Nicola Lococo Filósofo
Regalos aqueos
Creo innecesario estar familiarizado con la «Teoría del gen egoísta» propugnada por Dawkins para intuir que solidaridad, altruismo y amor no tienen raíz distinta a la del egoísmo, dado que «el amor a los demás empieza por uno mismo». Sea entonces la generosidad, sospechosa de rendir cuentas más al remitente que al destinatario, como bien recoge el beato dicho «cuando la limosna es mucha, el santo desconfía». ¡Y no es para menos! Abundan fábulas, cuentos y leyendas que ilustran la enseñanza anotada: ahí tenemos las promesas del genio de la lámpara, la manzana que entrega la madrastra a Blancanieves... pero el que mejor ilustra el peligro que encarna un regalo en sí mismo considerado es el famoso caballo de Troya, obsequio que los aqueos dijeron legar a los defensores de la ciudad en reconocimiento a su valor y coraje.

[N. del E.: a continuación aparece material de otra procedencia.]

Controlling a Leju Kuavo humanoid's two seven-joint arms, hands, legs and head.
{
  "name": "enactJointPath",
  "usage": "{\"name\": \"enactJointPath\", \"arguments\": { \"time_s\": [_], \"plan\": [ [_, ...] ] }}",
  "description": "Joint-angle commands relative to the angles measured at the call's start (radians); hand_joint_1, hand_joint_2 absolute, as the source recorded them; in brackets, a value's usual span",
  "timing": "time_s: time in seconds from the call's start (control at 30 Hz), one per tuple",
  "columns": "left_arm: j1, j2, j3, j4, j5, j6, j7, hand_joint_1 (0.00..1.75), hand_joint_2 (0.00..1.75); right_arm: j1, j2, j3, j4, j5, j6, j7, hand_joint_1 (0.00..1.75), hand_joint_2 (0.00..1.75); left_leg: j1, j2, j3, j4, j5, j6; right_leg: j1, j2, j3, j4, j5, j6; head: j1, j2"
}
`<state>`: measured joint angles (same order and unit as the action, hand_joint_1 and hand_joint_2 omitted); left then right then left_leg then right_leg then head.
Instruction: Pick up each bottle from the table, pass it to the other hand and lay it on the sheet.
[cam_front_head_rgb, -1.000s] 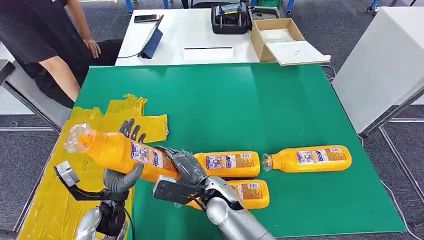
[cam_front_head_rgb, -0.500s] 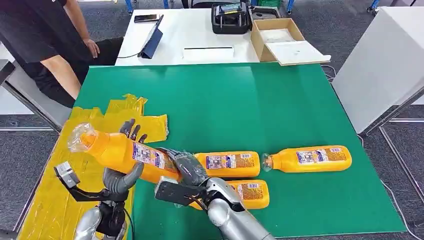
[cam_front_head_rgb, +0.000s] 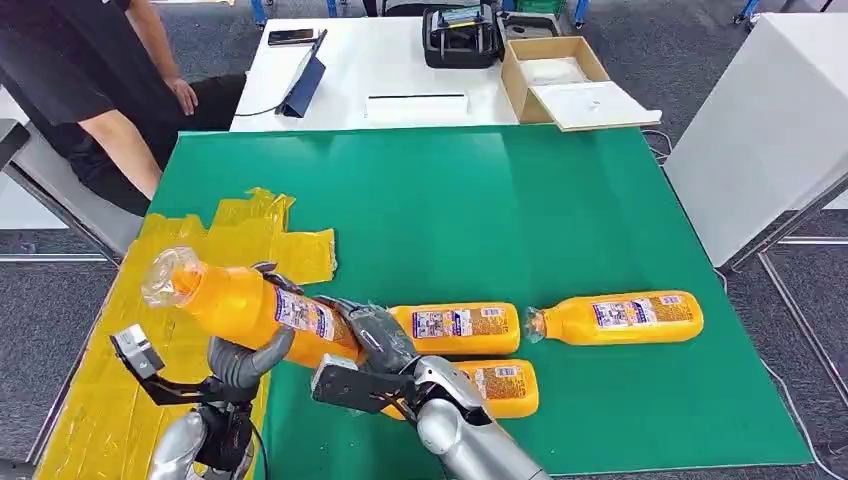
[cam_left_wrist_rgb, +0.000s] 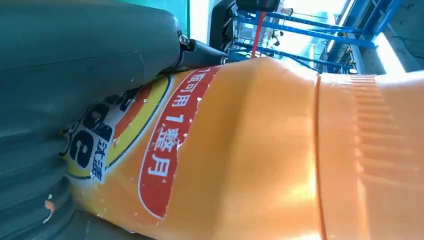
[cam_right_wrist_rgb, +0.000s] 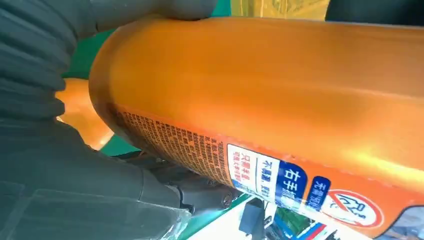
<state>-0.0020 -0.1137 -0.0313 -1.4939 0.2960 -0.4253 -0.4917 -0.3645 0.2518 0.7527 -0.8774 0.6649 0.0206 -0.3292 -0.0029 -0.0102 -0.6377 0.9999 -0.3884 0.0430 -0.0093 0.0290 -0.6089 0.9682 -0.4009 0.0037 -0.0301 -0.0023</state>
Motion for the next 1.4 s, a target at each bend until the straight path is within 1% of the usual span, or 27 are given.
{"name": "enactJointPath", "arguments": {
  "time_s": [0.03, 0.3, 0.33, 0.37, 0.4, 0.43, 0.47, 0.5, 0.57, 0.6, 0.67, 0.7, 0.73, 0.77, 0.83, 0.87, 0.9, 0.93, 0.97, 1.0, 1.03, 1.07, 1.1, 1.17, 1.33, 1.37, 1.4],
  "plan": [
    [-0.040, 0.013, -0.029, 0.025, 0.002, -0.012, -0.005, 1.75, 1.75, -0.028, -0.021, 0.042, 0.043, 0.011, 0.018, 0.000, 1.75, 1.75, 0.000, -0.002, 0.002, 0.000, 0.000, -0.002, 0.001, -0.004, 0.003, 0.000, -0.001, 0.000, 0.000, 0.000],
    [-0.045, 0.019, -0.020, 0.033, 0.021, -0.026, -0.013, 1.75, 1.75, -0.035, -0.029, 0.022, 0.035, 0.004, 0.008, -0.006, 1.73, 1.75, 0.001, -0.003, 0.004, 0.000, -0.001, -0.003, 0.001, -0.006, 0.005, 0.000, -0.002, -0.001, 0.000, 0.000],
    [-0.043, 0.022, -0.011, 0.033, 0.015, -0.015, -0.009, 1.75, 1.75, -0.026, -0.036, 0.005, 0.006, 0.019, -0.036, 0.021, 1.69, 1.75, 0.000, -0.002, 0.003, 0.000, 0.000, -0.002, 0.001, -0.005, 0.004, 0.000, -0.001, 0.000, 0.000, 0.000],
    [-0.041, 0.026, 0.003, 0.031, -0.020, 0.022, -0.008, 1.75, 1.75, -0.016, -0.049, -0.002, -0.030, 0.045, -0.076, 0.034, 0.03, 1.75, 0.000, -0.002, 0.002, 0.000, 0.000, -0.002, 0.000, -0.004, 0.002, 0.000, -0.001, 0.000, 0.000, 0.000],
    [-0.046, 0.029, 0.025, 0.036, -0.102, 0.102, -0.005, 1.75, 1.75, 0.004, -0.067, -0.033, -0.086, 0.030, -0.068, 0.054, 0.00, 1.75, 0.000, -0.003, 0.003, 0.000, -0.001, -0.003, 0.001, -0.005, 0.004, 0.000, -0.002, -0.001, 0.000, 0.000],
    [-0.049, 0.032, 0.046, 0.041, -0.148, 0.147, -0.003, 1.75, 1.75, 0.027, -0.088, -0.058, -0.150, 0.017, -0.057, 0.060, 0.00, 0.00, 0.001, -0.003, 0.003, 0.000, -0.001, -0.003, 0.001, -0.006, 0.005, 0.000, -0.002, -0.001, 0.000, 0.000],
    [-0.050, 0.036, 0.069, 0.041, -0.238, 0.234, -0.002, 1.75, 1.75, 0.053, -0.113, -0.078, -0.219, 0.030, -0.072, 0.071, 0.00, 0.00, 0.000, -0.003, 0.002, 0.000, 0.000, -0.002, 0.001, -0.005, 0.003, 0.000, -0.001, 0.000, 0.000, 0.000],
    [-0.051, 0.042, 0.097, 0.045, -0.272, 0.263, 0.008, 1.75, 1.75, 0.091, -0.143, -0.112, -0.318, 0.031, -0.071, 0.082, 0.00, 0.00, 0.000, -0.004, 0.003, 0.000, -0.001, -0.003, 0.001, -0.007, 0.005, 0.000, -0.002, 0.000, 0.000, 0.000],
    [-0.053, 0.059, 0.127, 0.061, -0.321, 0.287, 0.015, 1.75, 1.75, 0.143, -0.189, -0.163, -0.452, 0.033, -0.070, 0.092, 0.00, 0.00, 0.000, -0.004, 0.002, 0.000, -0.001, -0.002, 0.001, -0.006, 0.004, 0.000, -0.002, 0.000, 0.000, 0.000],
    [-0.056, 0.073, 0.140, 0.071, -0.383, 0.327, 0.016, 1.75, 1.75, 0.181, -0.213, -0.202, -0.528, 0.043, -0.071, 0.096, 0.00, 0.00, 0.000, -0.005, 0.003, 0.000, -0.001, -0.003, 0.000, -0.008, 0.005, 0.000, -0.003, 0.000, 0.000, 0.000],
    [-0.076, 0.099, 0.148, 0.087, -0.453, 0.370, 0.028, 1.75, 1.75, 0.242, -0.254, -0.261, -0.630, 0.027, -0.073, 0.089, 0.00, 0.00, 0.000, -0.005, 0.001, 0.000, 0.000, -0.002, 0.001, -0.007, 0.003, -0.001, -0.001, 0.000, 0.000, 0.000],
    [-0.103, 0.119, 0.149, 0.111, -0.472, 0.383, 0.040, 1.75, 1.75, 0.269, -0.273, -0.294, -0.674, 0.027, -0.067, 0.087, 0.00, 0.00, 0.001, -0.007, 0.005, 0.001, -0.002, -0.004, 0.001, -0.011, 0.008, 0.000, -0.004, -0.001, 0.000, 0.000],
    [-0.133, 0.145, 0.139, 0.147, -0.558, 0.430, 0.094, 1.75, 1.75, 0.290, -0.276, -0.327, -0.703, 0.018, -0.067, 0.088, 0.00, 0.00, 0.000, -0.007, 0.001, 0.000, 0.000, -0.002, 0.000, -0.009, 0.004, -0.001, -0.002, 0.000, 0.000, 0.000],
    [-0.168, 0.167, 0.142, 0.191, -0.584, 0.438, 0.113, 1.75, 1.75, 0.308, -0.282, -0.357, -0.722, 0.007, -0.051, 0.092, 0.00, 0.00, 0.000, -0.011, 0.003, 0.000, 0.000, -0.003, 0.001, -0.013, 0.006, 0.000, -0.004, -0.001, 0.000, 0.000],
    [-0.198, 0.194, 0.148, 0.240, -0.656, 0.485, 0.132, 1.75, 1.75, 0.337, -0.293, -0.384, -0.733, -0.001, -0.047, 0.085, 0.00, 0.00, 0.000, -0.008, 0.001, 0.000, 0.001, -0.002, 0.000, -0.009, 0.003, -0.001, -0.002, 0.000, 0.000, 0.000],
    [-0.202, 0.198, 0.154, 0.251, -0.665, 0.488, 0.131, 1.75, 1.75, 0.352, -0.299, -0.392, -0.735, -0.004, -0.047, 0.080, 0.00, 0.00, 0.000, -0.009, 0.002, 0.000, 0.000, -0.003, 0.001, -0.010, 0.004, 0.000, -0.002, -0.001, 0.000, 0.000],
    [-0.203, 0.199, 0.156, 0.253, -0.666, 0.488, 0.130, 1.75, 1.75, 0.359, -0.301, -0.393, -0.735, -0.006, -0.048, 0.074, 0.00, 0.00, 0.000, -0.006, 0.001, -0.001, 0.001, -0.002, 0.000, -0.007, 0.002, -0.001, -0.001, 0.000, 0.000, 0.000],
    [-0.194, 0.205, 0.155, 0.251, -0.711, 0.519, 0.131, 1.75, 1.75, 0.372, -0.301, -0.398, -0.735, 0.002, -0.053, 0.070, 0.00, 0.00, 0.000, -0.007, 0.002, -0.001, 0.000, -0.003, 0.000, -0.009, 0.005, -0.001, -0.002, -0.001, 0.000, 0.000],
    [-0.188, 0.213, 0.150, 0.251, -0.774, 0.564, 0.141, 1.75, 1.75, 0.379, -0.300, -0.403, -0.736, -0.006, -0.053, 0.062, 0.00, 0.00, 0.000, -0.004, 0.001, -0.001, 0.000, -0.002, 0.001, -0.005, 0.003, -0.001, -0.001, -0.001, 0.000, 0.000],
    [-0.184, 0.217, 0.149, 0.249, -0.831, 0.605, 0.152, 1.75, 1.75, 0.381, -0.303, -0.406, -0.734, -0.009, -0.048, 0.056, 0.00, 0.00, 0.000, -0.004, 0.003, -0.001, -0.001, -0.003, 0.000, -0.006, 0.004, -0.001, -0.002, -0.001, 0.000, 0.000],
    [-0.179, 0.225, 0.146, 0.250, -0.918, 0.669, 0.173, 1.75, 1.75, 0.372, -0.302, -0.408, -0.726, -0.011, -0.042, 0.047, 0.00, 0.00, 0.000, -0.003, 0.001, -0.001, 0.000, -0.002, 0.000, -0.005, 0.003, -0.001, -0.001, -0.001, 0.000, 0.000],
    [-0.177, 0.231, 0.142, 0.251, -0.981, 0.709, 0.191, 1.75, 1.75, 0.362, -0.300, -0.410, -0.718, -0.023, -0.031, 0.041, 0.00, 0.00, 0.000, -0.004, 0.003, 0.000, -0.001, -0.003, 0.000, -0.006, 0.005, 0.000, -0.002, -0.001, 0.000, 0.000],
    [-0.175, 0.237, 0.135, 0.256, -1.123, 0.797, 0.230, 1.75, 1.75, 0.333, -0.296, -0.405, -0.697, -0.024, -0.018, 0.035, 0.00, 0.00, 0.000, -0.002, 0.003, 0.000, -0.001, -0.003, 0.000, -0.004, 0.004, 0.000, -0.001, -0.001, 0.000, 0.000],
    [-0.177, 0.241, 0.115, 0.278, -1.291, 0.875, 0.287, 1.75, 1.75, 0.309, -0.288, -0.405, -0.678, -0.043, 0.004, 0.026, 0.00, 0.00, 0.000, -0.001, 0.002, 0.000, -0.001, -0.002, 0.000, -0.002, 0.003, 0.000, -0.001, -0.001, 0.000, 0.000],
    [-0.182, 0.231, 0.105, 0.291, -1.314, 0.889, 0.293, 1.75, 1.75, 0.307, -0.285, -0.403, -0.675, -0.043, 0.004, 0.026, 0.00, 0.00, 0.000, -0.002, 0.002, 0.000, 0.000, -0.002, 0.000, -0.004, 0.002, 0.000, -0.001, -0.001, 0.000, 0.000],
    [-0.184, 0.234, 0.095, 0.301, -1.361, 0.908, 0.304, 1.75, 1.75, 0.306, -0.285, -0.402, -0.674, -0.043, 0.005, 0.026, 0.00, 0.00, 0.000, -0.002, 0.003, 0.000, -0.001, -0.003, 0.000, -0.005, 0.004, 0.000, -0.002, -0.001, 0.000, 0.000],
    [-0.200, 0.230, 0.072, 0.344, -1.468, 0.960, 0.341, 1.75, 1.75, 0.298, -0.285, -0.396, -0.668, -0.043, 0.008, 0.025, 0.00, 0.00, 0.000, -0.002, 0.002, 0.000, 0.000, -0.002, 0.000, -0.004, 0.003, -0.001, -0.001, -0.001, 0.000, 0.000]
  ]
}}
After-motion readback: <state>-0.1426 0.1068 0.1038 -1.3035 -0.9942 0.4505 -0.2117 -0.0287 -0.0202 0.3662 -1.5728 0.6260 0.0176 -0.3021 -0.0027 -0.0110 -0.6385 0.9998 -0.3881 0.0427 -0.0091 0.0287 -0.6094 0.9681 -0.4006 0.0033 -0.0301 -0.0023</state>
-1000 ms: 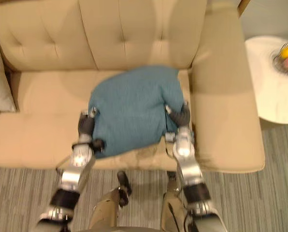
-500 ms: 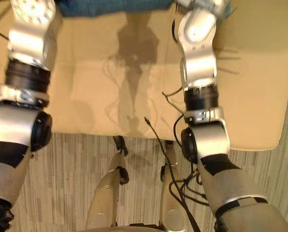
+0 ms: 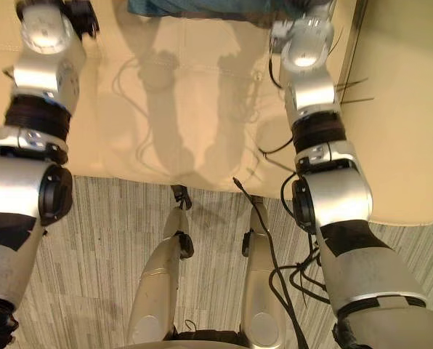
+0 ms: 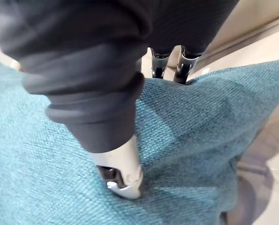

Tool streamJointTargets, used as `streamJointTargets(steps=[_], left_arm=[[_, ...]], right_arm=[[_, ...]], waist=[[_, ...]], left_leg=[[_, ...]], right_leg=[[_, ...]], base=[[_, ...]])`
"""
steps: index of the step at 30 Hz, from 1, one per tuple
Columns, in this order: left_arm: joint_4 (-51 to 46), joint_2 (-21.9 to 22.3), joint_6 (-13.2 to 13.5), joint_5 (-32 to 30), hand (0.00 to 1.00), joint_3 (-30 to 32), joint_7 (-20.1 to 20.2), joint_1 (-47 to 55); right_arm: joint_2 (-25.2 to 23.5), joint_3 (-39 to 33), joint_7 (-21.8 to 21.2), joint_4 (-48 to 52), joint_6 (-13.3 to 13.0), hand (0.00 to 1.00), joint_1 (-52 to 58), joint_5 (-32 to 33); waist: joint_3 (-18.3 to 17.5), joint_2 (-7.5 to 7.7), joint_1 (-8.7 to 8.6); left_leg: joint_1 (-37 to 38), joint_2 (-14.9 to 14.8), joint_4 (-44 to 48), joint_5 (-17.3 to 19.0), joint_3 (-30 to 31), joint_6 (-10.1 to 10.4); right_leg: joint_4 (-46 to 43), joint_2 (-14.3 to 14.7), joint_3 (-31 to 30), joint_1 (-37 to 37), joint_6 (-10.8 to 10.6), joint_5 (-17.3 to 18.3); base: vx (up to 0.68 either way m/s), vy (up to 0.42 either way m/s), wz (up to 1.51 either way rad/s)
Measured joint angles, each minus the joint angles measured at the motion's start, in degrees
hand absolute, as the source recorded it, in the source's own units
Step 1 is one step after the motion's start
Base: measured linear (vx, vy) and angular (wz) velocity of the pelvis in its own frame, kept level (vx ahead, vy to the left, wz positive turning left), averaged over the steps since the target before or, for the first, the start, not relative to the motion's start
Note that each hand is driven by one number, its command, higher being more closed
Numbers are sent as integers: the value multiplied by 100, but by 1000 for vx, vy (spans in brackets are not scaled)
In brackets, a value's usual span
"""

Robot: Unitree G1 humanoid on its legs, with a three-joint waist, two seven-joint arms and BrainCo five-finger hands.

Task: Pick up cushions and gather them together orderly.

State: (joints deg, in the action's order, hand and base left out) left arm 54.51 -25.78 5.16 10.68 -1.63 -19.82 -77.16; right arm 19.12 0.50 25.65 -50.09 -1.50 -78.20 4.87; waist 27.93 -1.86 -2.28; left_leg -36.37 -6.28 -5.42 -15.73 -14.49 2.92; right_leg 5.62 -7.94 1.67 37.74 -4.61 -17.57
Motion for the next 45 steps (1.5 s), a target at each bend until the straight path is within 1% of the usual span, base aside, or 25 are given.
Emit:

Y es que, entre nosotros, donde la buena educación recomienda dar de continuo las gracias y contestar de buen grado «de nada»... aquí nadie regala nada a cambio de nada. Aunque ello encierre la paradoja lingüística de la equidad entre la nada otorgada y la nada recibida, en verdad se apunta a todo lo contrario: que cuanto se ofrece como donación, cuando menos se recupera en prebendas. La propia cotidianidad da buena muestra de ello, pues los regalos, sean de boda o de cumpleaños, llevan aparejados en correspondencia un opíparo convite y hasta la cabalgata de los Reyes Magos comporta el paternal chantaje de tenerse que portar bien al menos desde que es Navidad en El Corte Mangueís. Sólo la palabra «gratis» resiste tanta desconfianza, cosa de la que se ha percatado la publicidad, que rehúye como gato al agua asociar sus productos a los regalos de promoción, pues se ha comprobado que los bocados y mordidas que da el caballo no compensan su adquisición, se le mire o no el dentado.
Los regalos en política no gozan de otra condición que la de soborno solapado, reminiscencia de aquel tiempo en el que a reyes, caudillos y sátrapas se les agasajaba con presentes y tributos para gozar de su favor, costumbre ésta más extendida en el mundo latino que en el anglosajón, del que deberíamos aprender en estas artimañas y corruptelas, pues no es que no las acometan, sino que lo hacen de un modo más sofisticado, más evolucionado y, me atrevería a decir, hasta más cívico, pues a diferencia de nosotros, que procuramos influir en los gobernantes mientras los mismos detentan y ostentan el poder persuadiéndolos por medio de toda suerte de especie, con los riesgos que ello supone para ambas partes, aquéllos utilizan la fórmula inversa: es el gobernante quien otorga favores y privilegios a cambio de absolutamente nada a los lobbies y nada recibe durante su mandato, salvo elogios y campañas mediáticas. Es después, abandonado el poder, cuando el gobernante que se ha portado bien empieza a cosechar todo ese caudal acumulado de crédito no percibido en forma de conferencias retribuidas muy por encima del valor del mercado, o contratado como asesor por las grandes empresas a las que su anterior gestión ha beneficiado, quedando todo ello en una esfera fuera del alcance de auditorías y pública supervisión a la que se ve sometido el gobernante durante el periodo de su mandato.
Para nuestra sociedad la recepción y donación de regalos a nuestra casta política es sumamente perjudicial, sea en su forma tradicional o atrasada del regalo convencional, sea en su modo sofisticado del modelo anglosajón como metarregalo pues, en cualquier caso, sólo pueden ser contemplados como regalos aqueos, auténtica trampa y ardid que puede llevar al desastre a toda una nación. Y adviértase la sinalefa de regalos aqueos que lleva implícita asociar al regalo el saqueo de nuestras arcas y de nuestros impuestos.